_What to work on_
Counting only lines below that hold "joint", give the total alone.

_Information supplied_

********************

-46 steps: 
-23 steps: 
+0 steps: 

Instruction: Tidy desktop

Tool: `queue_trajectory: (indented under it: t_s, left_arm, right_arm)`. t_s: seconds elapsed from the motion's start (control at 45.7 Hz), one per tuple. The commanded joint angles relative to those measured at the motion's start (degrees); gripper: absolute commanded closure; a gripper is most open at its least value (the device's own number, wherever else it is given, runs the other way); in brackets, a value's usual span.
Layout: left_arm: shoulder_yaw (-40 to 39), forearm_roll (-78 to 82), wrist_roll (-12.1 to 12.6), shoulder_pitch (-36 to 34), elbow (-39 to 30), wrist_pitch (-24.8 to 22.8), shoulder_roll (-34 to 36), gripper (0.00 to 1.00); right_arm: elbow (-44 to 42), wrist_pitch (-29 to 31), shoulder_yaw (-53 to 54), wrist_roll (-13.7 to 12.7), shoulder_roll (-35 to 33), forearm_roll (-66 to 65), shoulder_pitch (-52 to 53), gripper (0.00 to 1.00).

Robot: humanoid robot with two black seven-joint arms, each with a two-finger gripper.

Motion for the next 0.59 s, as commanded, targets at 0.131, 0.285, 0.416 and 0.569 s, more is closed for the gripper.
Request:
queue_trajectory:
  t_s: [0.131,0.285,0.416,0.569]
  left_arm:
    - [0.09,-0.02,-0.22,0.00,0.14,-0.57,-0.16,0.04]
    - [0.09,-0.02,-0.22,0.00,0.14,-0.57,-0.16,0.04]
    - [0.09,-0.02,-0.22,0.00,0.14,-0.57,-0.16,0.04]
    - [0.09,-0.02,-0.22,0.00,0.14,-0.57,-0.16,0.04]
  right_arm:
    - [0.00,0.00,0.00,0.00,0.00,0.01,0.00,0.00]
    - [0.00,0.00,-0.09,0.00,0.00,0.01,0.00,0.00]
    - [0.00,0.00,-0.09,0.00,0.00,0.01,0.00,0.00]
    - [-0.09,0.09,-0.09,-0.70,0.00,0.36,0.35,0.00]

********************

_Task output_
2